* EXERCISE DETAILS *
Everything from the line holding "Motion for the" through the last line below is needed; please reproduce those lines exactly, adding nothing.

* RAW DATA *
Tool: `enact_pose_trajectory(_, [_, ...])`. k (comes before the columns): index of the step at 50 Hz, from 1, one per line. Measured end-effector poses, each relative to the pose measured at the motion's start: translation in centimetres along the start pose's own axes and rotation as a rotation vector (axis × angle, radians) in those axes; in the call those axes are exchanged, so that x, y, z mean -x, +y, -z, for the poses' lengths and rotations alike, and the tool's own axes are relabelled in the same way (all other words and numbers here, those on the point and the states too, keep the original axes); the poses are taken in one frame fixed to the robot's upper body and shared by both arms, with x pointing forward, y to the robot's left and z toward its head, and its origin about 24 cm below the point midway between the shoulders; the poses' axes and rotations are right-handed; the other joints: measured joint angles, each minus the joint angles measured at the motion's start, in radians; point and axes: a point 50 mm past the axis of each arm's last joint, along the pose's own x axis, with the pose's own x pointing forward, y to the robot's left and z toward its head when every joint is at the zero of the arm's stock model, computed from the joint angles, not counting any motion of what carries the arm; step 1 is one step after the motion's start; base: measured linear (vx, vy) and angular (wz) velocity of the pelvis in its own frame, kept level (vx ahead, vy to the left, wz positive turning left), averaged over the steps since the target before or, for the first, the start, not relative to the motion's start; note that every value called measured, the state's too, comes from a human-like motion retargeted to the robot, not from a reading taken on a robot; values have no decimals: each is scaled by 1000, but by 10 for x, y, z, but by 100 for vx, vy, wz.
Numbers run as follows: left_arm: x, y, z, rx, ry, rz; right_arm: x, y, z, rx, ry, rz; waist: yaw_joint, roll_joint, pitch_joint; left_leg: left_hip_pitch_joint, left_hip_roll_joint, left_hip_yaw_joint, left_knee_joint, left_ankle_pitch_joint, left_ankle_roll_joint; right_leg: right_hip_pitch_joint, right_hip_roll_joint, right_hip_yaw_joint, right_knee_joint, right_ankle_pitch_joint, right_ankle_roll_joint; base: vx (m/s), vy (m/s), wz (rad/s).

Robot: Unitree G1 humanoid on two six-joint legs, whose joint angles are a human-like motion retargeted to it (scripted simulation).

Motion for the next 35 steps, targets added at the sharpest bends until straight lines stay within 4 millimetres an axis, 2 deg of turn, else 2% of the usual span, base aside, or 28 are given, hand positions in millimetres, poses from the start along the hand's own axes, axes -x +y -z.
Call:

* WRITTEN ANSWER *
Motion for the next 35 steps, targets added at the sharpest bends until straight lines stay within 4 millimetres an axis, 2 deg of turn, else 2% of the usual span, base aside, or 28 are given, hand positions in millimetres, poses from the start along the hand's own axes, axes -x +y -z.
Call:

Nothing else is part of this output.